▸ Problem to solve
In which lines of the data does the string "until" appear? Copy every one.

▸ Provided records

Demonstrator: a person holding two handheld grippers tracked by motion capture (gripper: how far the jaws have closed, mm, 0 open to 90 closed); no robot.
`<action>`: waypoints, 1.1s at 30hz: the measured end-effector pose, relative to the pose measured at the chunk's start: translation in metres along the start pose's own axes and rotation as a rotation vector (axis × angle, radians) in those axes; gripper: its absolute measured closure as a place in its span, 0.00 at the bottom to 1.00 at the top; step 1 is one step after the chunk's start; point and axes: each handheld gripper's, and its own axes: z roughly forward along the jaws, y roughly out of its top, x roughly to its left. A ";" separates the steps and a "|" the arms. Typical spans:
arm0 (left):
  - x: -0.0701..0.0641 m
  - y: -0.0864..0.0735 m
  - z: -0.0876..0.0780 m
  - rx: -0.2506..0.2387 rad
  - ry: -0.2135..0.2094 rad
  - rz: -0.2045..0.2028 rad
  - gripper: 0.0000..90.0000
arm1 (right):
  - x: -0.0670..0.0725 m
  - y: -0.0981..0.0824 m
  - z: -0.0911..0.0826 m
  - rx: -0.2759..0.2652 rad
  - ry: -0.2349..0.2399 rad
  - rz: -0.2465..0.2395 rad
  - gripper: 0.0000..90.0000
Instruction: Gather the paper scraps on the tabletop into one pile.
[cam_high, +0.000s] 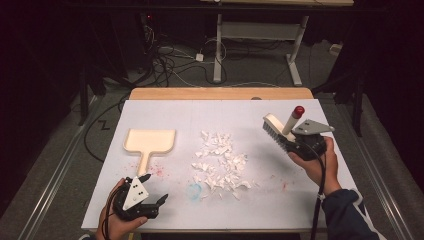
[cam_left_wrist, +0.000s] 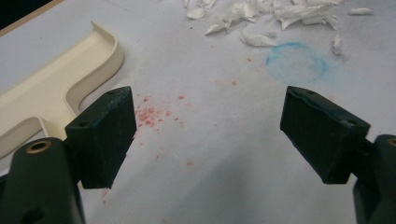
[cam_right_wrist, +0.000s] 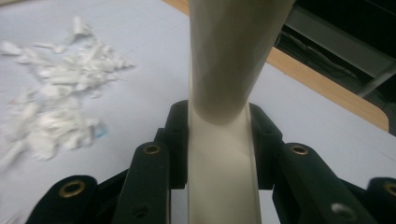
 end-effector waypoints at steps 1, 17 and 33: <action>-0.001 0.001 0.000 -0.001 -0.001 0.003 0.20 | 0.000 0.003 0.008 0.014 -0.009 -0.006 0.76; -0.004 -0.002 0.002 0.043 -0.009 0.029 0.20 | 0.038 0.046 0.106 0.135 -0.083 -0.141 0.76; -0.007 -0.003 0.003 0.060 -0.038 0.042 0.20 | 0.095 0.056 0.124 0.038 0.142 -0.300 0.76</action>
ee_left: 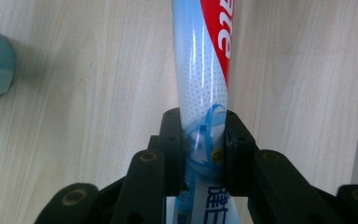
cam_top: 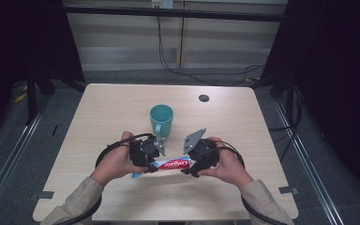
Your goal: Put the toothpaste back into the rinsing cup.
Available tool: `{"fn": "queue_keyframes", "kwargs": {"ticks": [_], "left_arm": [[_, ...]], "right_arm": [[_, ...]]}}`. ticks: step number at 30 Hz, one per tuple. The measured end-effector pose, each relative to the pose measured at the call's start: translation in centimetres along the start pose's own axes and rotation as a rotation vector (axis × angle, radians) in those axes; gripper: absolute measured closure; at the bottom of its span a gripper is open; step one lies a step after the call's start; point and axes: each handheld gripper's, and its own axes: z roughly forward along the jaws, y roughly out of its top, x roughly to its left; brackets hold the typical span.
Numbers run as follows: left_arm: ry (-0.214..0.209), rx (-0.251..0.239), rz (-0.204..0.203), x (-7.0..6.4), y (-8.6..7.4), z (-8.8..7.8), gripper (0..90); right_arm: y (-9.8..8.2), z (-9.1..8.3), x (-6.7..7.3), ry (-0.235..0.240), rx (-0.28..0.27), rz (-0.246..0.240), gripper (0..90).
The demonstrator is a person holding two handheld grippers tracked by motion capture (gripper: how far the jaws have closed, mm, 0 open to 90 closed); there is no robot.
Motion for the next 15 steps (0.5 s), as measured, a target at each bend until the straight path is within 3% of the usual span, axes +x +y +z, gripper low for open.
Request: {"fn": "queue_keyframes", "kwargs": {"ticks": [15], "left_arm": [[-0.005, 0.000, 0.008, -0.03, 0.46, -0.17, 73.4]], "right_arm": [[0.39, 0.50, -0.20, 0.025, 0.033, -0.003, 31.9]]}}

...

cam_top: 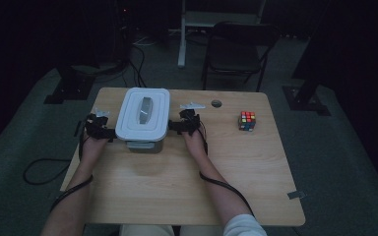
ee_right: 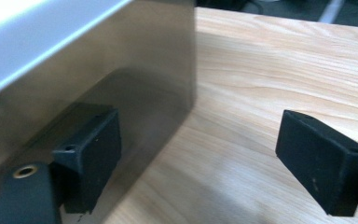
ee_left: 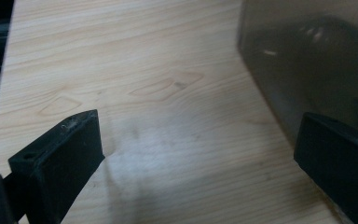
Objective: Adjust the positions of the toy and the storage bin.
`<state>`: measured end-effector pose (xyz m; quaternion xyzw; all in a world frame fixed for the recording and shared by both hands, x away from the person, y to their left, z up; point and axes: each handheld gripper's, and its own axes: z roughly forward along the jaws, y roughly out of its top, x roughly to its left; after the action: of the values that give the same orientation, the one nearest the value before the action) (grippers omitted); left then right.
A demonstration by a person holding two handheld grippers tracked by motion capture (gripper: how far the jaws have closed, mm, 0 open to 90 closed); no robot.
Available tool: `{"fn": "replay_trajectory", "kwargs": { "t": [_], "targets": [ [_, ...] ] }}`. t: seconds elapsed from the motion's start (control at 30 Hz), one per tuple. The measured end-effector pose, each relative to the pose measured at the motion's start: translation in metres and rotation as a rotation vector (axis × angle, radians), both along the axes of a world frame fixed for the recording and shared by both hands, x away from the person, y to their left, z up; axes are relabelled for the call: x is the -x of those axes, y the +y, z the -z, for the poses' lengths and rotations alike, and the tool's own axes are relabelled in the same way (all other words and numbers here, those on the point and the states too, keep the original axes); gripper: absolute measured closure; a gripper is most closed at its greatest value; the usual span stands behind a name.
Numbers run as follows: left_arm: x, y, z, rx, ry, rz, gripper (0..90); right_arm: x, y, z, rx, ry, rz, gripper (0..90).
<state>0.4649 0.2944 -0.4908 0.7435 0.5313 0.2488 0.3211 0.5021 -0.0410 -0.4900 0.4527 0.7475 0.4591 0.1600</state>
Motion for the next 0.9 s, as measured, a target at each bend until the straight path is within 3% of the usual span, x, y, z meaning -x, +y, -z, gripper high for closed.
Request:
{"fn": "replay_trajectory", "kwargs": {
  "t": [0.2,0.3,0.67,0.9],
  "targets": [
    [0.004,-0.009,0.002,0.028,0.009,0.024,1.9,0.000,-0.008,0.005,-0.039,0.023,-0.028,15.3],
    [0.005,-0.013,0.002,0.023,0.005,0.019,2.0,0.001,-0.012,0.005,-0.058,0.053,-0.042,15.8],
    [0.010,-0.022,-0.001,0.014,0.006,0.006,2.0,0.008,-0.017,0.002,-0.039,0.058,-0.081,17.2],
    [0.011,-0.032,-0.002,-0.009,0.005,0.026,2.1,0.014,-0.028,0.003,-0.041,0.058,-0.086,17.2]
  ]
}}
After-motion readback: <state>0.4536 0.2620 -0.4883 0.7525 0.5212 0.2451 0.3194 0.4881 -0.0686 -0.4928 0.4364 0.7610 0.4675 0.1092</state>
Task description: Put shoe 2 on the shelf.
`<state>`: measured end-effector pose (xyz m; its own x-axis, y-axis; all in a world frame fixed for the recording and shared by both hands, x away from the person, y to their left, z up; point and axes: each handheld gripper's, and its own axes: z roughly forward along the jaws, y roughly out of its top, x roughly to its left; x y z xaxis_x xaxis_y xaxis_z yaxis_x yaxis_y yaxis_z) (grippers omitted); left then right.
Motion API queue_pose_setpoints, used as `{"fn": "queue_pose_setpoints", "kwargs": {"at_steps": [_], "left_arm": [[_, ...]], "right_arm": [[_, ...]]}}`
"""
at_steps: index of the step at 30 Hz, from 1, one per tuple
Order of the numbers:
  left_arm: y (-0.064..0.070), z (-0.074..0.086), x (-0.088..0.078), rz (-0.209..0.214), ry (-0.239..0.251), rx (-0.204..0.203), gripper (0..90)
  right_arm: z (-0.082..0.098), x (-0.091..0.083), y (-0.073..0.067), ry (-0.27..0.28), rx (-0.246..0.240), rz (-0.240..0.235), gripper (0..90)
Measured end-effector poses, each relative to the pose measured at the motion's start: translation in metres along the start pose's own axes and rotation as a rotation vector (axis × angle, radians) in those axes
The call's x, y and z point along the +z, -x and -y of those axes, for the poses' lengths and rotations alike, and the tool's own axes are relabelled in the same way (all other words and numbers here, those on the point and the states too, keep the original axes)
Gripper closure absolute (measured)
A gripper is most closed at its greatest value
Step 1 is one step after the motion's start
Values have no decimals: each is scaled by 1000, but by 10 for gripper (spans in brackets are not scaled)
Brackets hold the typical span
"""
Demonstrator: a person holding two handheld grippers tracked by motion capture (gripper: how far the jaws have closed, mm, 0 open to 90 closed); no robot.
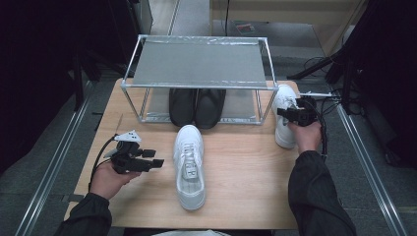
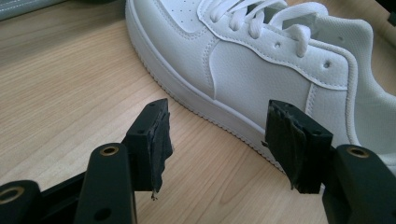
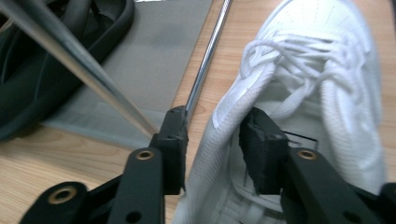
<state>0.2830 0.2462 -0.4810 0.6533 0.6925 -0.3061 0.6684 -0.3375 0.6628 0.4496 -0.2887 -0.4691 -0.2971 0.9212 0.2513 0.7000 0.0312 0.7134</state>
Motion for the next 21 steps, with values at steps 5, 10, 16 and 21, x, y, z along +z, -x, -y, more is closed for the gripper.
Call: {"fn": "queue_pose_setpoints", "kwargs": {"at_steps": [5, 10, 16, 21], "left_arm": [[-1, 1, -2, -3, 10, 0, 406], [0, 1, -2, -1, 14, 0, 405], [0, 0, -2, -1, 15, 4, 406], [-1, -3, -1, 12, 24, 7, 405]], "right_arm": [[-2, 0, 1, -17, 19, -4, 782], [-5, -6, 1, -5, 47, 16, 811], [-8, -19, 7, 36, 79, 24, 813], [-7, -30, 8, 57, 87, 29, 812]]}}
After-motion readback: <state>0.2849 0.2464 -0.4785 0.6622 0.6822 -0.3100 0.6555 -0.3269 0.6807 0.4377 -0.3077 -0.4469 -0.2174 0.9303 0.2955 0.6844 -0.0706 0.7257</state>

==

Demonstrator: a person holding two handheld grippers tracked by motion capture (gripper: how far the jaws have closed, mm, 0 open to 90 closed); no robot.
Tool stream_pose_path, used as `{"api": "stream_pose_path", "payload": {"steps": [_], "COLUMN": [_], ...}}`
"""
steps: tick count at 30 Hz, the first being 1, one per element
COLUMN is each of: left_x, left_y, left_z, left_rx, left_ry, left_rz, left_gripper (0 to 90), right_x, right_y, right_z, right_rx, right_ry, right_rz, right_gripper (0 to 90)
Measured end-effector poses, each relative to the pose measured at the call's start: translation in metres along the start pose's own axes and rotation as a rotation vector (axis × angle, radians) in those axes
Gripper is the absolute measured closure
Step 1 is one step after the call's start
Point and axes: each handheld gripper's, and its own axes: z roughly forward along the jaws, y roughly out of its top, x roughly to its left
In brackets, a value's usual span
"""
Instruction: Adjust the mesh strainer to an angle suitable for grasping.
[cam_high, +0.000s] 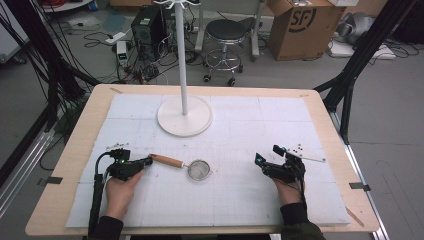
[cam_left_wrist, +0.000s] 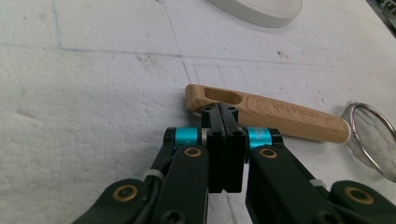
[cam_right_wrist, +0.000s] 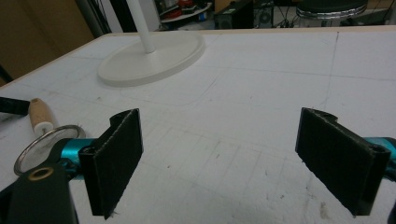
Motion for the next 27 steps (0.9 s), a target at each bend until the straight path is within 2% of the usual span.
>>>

▸ Reply
Motion for the next 15 steps (0.5 s), as measured, a target at each bend until the straight path is within 3% of the usual span, axes +x +y +z, gripper low for open.
Motion for the next 0.9 s, as measured, a target at each bend until the straight path is within 3% of the usual span, x, y, z meaning -x, +y, -z, gripper high for closed.
Motion for the next 27 steps (0.9 s), a target at each bend until the straight path is within 2% of the usual span.

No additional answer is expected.